### Exercise
Pull every line with the word "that" out of the entries below.

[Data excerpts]
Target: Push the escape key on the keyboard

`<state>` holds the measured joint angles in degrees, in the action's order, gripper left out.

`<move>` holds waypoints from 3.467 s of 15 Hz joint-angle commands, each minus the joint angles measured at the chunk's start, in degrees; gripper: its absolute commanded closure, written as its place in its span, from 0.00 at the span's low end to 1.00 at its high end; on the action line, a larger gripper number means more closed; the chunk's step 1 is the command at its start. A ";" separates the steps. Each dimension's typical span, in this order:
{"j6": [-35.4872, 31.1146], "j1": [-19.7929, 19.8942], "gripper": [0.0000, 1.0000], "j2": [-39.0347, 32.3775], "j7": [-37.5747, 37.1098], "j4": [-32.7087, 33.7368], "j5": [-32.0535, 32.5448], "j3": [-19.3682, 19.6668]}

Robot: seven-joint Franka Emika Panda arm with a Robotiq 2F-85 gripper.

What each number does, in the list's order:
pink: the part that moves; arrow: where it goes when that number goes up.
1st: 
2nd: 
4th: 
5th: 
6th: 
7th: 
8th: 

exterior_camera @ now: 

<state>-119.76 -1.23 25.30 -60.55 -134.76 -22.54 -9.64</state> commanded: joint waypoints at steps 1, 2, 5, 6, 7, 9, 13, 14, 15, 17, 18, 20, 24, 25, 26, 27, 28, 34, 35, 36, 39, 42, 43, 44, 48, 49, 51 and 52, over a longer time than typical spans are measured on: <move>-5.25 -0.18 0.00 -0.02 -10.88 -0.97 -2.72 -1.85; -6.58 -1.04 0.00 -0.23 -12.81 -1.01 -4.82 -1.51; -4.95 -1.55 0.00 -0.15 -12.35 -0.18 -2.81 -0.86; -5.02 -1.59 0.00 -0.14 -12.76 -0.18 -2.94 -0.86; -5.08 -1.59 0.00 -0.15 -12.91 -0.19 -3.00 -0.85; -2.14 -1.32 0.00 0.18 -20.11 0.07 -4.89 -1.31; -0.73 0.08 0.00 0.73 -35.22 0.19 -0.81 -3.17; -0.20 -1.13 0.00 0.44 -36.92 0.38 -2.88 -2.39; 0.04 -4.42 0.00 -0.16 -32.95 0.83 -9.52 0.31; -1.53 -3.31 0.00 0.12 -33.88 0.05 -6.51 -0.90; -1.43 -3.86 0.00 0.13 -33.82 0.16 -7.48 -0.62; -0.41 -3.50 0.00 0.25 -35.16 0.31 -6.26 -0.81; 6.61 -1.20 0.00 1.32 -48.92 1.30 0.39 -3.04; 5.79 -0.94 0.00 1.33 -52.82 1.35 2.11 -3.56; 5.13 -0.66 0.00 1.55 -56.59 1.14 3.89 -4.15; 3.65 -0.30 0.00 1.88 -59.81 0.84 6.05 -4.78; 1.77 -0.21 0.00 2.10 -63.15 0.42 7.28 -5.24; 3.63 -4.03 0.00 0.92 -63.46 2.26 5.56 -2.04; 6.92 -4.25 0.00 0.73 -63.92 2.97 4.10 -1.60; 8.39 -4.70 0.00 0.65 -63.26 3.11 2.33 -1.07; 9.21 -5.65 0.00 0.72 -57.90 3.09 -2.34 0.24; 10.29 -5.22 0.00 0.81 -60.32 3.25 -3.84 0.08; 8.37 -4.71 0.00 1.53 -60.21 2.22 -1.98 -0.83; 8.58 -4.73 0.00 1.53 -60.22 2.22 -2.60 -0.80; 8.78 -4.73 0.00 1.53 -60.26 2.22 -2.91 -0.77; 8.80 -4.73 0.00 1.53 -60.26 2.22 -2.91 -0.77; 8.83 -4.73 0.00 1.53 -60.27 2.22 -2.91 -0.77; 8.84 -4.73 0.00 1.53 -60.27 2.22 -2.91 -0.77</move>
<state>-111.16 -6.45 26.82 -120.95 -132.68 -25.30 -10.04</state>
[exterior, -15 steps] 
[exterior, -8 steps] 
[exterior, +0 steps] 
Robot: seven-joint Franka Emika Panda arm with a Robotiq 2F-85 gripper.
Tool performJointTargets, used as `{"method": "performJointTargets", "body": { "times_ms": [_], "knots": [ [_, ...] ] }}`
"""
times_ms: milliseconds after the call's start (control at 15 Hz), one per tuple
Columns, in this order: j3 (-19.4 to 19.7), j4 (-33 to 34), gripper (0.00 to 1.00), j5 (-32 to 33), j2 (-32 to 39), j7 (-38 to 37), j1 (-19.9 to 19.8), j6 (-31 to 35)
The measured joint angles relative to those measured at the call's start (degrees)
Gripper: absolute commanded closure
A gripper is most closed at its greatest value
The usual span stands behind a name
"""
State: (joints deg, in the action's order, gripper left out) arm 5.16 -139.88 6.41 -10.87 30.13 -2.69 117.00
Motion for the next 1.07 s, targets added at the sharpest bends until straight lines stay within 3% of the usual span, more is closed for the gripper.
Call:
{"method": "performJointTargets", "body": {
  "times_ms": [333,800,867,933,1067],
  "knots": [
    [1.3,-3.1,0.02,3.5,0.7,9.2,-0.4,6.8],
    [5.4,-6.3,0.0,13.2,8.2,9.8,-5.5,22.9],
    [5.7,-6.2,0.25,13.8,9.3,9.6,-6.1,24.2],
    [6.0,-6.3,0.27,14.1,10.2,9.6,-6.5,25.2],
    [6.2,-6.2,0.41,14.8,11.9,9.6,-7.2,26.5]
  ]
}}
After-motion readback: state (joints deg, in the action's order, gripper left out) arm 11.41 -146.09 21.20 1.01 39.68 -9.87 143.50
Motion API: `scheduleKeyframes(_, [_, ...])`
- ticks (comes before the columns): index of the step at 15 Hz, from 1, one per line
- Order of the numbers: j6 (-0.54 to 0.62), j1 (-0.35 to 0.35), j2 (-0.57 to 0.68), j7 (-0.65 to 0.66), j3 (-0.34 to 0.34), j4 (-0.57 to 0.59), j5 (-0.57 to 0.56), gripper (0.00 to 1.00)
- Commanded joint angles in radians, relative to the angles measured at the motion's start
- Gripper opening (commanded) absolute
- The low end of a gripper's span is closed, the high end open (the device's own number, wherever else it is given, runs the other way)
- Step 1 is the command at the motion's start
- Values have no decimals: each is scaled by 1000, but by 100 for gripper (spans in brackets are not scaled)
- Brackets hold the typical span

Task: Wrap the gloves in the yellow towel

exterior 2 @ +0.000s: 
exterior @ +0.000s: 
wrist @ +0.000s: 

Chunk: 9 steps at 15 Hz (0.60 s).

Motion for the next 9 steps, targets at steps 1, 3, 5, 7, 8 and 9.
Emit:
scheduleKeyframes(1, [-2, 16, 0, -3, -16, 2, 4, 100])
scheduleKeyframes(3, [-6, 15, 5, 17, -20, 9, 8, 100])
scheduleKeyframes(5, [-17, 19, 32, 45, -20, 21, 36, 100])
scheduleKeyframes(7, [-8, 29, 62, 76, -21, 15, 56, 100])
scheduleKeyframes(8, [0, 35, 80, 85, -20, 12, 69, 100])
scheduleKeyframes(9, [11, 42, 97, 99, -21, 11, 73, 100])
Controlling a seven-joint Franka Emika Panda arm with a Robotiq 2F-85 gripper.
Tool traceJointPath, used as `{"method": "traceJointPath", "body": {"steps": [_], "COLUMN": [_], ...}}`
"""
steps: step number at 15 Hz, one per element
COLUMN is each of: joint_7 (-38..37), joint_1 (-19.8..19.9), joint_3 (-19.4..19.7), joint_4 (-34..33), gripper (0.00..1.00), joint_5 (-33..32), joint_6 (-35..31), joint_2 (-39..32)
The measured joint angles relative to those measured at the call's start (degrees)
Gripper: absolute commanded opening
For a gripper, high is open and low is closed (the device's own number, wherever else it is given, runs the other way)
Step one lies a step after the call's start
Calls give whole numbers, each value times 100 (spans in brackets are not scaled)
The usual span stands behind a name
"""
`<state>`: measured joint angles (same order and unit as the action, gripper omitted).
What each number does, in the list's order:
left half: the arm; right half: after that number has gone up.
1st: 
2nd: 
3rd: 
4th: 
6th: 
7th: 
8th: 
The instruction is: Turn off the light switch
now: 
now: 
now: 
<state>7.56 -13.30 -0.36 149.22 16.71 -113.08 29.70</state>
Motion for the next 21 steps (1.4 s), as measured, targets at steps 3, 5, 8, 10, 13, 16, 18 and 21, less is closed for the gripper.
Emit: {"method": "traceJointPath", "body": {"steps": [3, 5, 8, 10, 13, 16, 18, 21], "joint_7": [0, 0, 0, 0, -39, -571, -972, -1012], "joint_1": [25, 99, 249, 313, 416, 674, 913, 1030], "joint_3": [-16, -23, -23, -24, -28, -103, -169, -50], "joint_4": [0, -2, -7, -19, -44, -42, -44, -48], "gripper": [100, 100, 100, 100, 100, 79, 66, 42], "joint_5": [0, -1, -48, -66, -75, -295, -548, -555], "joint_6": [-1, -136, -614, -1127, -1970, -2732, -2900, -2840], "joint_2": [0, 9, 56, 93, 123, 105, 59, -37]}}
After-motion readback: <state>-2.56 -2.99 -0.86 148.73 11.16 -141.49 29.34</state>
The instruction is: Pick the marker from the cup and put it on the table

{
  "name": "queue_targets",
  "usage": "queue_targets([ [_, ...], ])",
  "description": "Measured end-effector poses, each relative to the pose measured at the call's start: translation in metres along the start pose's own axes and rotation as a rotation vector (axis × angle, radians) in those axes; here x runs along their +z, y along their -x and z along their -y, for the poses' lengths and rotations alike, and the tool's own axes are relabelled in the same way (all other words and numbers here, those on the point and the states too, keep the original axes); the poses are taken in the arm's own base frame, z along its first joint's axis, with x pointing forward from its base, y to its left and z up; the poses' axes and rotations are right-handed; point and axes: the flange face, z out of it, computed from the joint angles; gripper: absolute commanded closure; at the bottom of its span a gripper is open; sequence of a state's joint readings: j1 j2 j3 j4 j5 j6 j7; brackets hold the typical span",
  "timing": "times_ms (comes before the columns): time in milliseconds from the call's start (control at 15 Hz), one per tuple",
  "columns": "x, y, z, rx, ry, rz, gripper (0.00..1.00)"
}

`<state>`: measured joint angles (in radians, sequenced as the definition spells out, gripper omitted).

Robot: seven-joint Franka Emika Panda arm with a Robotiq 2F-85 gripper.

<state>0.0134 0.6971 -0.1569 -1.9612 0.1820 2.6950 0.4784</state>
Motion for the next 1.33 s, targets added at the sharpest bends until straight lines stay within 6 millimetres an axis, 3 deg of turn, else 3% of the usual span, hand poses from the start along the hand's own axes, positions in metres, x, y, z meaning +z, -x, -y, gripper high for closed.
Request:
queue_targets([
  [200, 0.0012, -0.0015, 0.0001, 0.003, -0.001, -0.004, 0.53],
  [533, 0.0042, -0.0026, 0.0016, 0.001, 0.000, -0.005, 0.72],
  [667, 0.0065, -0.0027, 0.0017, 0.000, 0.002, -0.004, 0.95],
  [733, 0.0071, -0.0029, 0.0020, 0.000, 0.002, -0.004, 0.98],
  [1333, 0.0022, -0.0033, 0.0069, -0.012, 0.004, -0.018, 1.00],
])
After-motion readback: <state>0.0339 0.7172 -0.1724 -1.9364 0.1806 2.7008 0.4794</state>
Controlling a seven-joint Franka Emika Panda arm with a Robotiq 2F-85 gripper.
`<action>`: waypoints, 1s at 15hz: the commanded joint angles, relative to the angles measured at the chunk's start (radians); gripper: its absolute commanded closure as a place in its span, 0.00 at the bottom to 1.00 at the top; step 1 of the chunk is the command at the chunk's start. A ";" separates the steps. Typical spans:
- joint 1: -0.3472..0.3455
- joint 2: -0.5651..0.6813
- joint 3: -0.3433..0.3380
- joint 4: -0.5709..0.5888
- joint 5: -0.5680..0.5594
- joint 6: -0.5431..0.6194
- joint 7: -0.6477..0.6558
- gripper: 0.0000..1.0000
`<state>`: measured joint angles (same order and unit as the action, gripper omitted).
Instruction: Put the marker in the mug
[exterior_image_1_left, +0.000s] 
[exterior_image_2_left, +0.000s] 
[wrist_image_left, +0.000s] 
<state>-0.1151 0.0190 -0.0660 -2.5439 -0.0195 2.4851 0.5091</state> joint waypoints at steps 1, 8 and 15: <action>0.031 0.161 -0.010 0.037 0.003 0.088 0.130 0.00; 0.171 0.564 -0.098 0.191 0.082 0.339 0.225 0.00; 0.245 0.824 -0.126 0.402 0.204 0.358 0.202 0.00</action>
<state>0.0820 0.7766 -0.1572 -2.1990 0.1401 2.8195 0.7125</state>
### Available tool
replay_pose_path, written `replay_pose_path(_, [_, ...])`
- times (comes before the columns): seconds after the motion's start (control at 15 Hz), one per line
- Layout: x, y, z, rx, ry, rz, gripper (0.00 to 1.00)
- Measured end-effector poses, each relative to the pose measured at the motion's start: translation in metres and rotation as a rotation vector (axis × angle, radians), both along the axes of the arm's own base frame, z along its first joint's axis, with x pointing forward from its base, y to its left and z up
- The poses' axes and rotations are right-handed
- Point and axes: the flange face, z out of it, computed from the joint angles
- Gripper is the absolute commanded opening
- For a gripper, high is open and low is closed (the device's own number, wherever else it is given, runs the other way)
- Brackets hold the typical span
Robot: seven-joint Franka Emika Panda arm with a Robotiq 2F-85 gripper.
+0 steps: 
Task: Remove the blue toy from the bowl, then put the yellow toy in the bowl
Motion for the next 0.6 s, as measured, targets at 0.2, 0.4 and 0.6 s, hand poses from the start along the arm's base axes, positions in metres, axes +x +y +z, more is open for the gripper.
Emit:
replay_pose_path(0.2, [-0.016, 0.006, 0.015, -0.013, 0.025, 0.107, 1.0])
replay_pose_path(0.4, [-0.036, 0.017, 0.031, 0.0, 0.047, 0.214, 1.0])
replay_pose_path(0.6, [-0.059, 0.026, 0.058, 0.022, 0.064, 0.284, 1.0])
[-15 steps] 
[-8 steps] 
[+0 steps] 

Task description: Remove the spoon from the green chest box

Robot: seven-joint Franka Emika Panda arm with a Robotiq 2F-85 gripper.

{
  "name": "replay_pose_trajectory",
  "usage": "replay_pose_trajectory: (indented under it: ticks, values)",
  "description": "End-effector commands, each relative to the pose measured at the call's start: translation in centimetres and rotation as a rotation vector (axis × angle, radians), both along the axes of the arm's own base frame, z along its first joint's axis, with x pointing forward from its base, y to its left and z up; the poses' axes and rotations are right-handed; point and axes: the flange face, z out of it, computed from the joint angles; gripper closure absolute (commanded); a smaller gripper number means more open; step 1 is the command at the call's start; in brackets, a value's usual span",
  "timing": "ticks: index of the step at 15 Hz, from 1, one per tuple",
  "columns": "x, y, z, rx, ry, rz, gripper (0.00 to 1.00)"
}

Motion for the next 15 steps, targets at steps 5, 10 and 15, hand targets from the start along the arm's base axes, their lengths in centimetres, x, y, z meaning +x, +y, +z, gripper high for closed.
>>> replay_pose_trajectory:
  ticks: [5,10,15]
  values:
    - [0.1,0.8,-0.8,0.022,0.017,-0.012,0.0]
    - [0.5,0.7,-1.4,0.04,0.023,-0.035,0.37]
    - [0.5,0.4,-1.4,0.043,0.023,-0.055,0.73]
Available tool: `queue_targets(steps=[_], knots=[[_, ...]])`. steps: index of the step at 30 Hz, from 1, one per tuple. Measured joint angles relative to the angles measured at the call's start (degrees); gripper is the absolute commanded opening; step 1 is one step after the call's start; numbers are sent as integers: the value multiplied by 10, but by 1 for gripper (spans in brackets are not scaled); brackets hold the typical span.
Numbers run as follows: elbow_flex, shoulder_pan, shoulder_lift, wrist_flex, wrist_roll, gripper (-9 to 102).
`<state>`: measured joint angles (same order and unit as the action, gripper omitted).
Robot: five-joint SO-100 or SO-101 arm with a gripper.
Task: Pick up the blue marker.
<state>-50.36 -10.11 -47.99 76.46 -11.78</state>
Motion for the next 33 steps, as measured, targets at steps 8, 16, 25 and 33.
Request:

### Task output
pink: the part that moves; arrow: where it goes when that number goes up.
left half: the arm; right half: after that number has gone up.

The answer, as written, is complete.